Despite Republicans’ claims that Dobbs would settle the issue of abortion once and for all, abortion restrictions have proved unpopular among voters. Still, leaders of the anti-abortion movement have doubled down since the fall of Roe; anti-abortion lawmakers have just learned to hide their fingerprints.
Despite Republicans’ claims that Dobbs would settle the issue of abortion once and for all, abortion restrictions have proved unpopular among voters.
Congressional Republicans haven’t introduced a federal abortion ban since 2022, for instance. In an amicus brief filed in Louisiana v. FDA — the case that threatens to strip mifepristone access for millions — only 113 Republican members of Congress signed, down from the 228 who signed the Dobbs brief. Zero Republican incumbents in the most competitive seats put their name on it.
Vulnerable Republican candidates with years of anti-abortion extremism, including Reps. Juan Ciscomani, R-Ariz., Tom Barrett, R-Mich., and Ryan Mackenzie, R-Penn., scrubbed their anti-abortion records from their websites — while voting to gut Medicaid, defund Planned Parenthood and confirm judges and agency heads to do their bidding.
Their efforts to distance themselves from abortion politics stand in sharp contrast to what’s happening in state legislatures, where anti-abortion lawmakers continue to introduce some of the most extreme and dangerous legislation we’ve seen since Dobbs.
In South Carolina, a Republican lawmaker introduced legislation that would have banned abortion, eliminated exceptions for rape and incest and put people who received abortions in prison for up to two years.
In Georgia, the state’s fetal personhood ideology embedded in state law led a hospital to keep Adriana Smith on life support for more than three months after she was declared brain dead.
In Florida, where the legislature has spent years writing fetal personhood ideology into law, two Black women in labor were separately forced into virtual court hearings from their hospital beds over C-sections they had explicitly refused. The emergency petitions to override the pregnant patients’ medical decisions were filed out of concern for the fetuses, not for the patients themselves. In one case, the judge granted the hospital the power to proceed if an emergency arose, and it did; in the other, the judge ruled outright in the hospital’s favor and she was forced to have the procedure.
Inside the Trump administration, anti-abortion advocates don’t need public support to advance their agenda. After Marty Makary resigned as commissioner of the Food and Drug Administration, his replacement promised anti-abortion leaders that he would be “the most pro-life head of FDA we’ve ever had” and that completing a baseless review of mifepristone is his top priority. The review is rooted in junk science condemned by more than 260 expert researchers. Over 100 peer-reviewed studies and 25 years of FDA data confirm that mifepristone is safe.
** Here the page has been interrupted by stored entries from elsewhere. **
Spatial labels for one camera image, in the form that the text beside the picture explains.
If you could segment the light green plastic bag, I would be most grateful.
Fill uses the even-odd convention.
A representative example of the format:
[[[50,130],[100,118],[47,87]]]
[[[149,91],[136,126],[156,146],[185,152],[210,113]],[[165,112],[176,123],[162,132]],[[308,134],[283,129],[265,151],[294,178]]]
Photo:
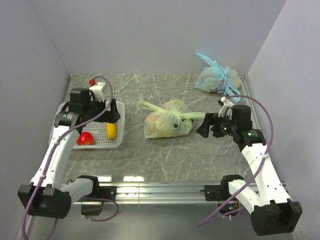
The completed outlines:
[[[205,113],[192,112],[182,100],[174,99],[161,106],[146,101],[138,101],[137,108],[151,113],[144,120],[144,137],[146,139],[173,138],[187,135],[197,119],[203,119]]]

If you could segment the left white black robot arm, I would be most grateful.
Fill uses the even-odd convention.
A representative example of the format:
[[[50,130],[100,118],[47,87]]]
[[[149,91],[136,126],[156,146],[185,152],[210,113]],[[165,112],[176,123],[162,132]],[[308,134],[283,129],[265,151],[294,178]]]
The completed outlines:
[[[115,124],[121,115],[116,99],[105,100],[104,91],[73,88],[70,99],[55,116],[53,132],[45,157],[29,184],[20,185],[17,195],[23,215],[64,219],[71,205],[82,198],[97,200],[101,195],[98,177],[81,175],[63,186],[63,173],[82,130],[91,122]]]

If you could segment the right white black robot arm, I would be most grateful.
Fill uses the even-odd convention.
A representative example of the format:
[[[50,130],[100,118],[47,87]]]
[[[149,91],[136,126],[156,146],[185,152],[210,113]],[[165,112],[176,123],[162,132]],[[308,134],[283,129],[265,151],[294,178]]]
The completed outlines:
[[[196,130],[204,138],[210,131],[215,138],[231,136],[252,172],[248,181],[240,175],[224,176],[220,194],[225,201],[198,226],[215,220],[218,211],[237,200],[250,214],[258,236],[291,233],[302,215],[302,206],[283,187],[269,155],[270,144],[261,130],[253,128],[251,114],[247,105],[223,106],[219,113],[206,113]]]
This fight has always been about control. And anti-abortion groups intend to take it further than abortion.
They intend to establish legal control over every stage of reproductive decision-making. Embryo personhood bills, which extend legal rights to fertilized eggs, directly threaten IVF. Emergency contraception and birth control face the same threat.
Abortion bans are designed to be exported across state lines. Texas Attorney General Ken Paxton has spent years pursuing providers and patients in states where abortion remains legal, to sue them in Texas. Shield laws enacted by states like California are targets for anti-abortion groups and politicians.
Dobbs was never the final objective. It was the entry point for exerting broader control. Every freedom anti-abortion activists claim to celebrate has an asterisk next to it.
We know affordability is top of mind, but what pundits who question abortion’s salience misunderstand is how closely reproductive freedom is tied to economic security. According to research across 16 battleground states, 82% of voters say it has gotten harder to afford to raise children compared with five or 10 years ago. The freedom to decide when to start a family and the ability to afford that decision are inseparable questions. Globally, the strongest indicator of whether a country can lift its people out of poverty is women’s control over their own reproductive lives.
For 250 years, Americans have fought to expand freedom. For 50 of those years, the constitutional right to make decisions about your own body was part of what it meant to be free in this country.
This year, Trump’s “Freedom 250” rally is being headlined by the man who took that right away from American women, on the anniversary of the day it happened. Come November, voters will have their say in how free they feel in Trump’s America.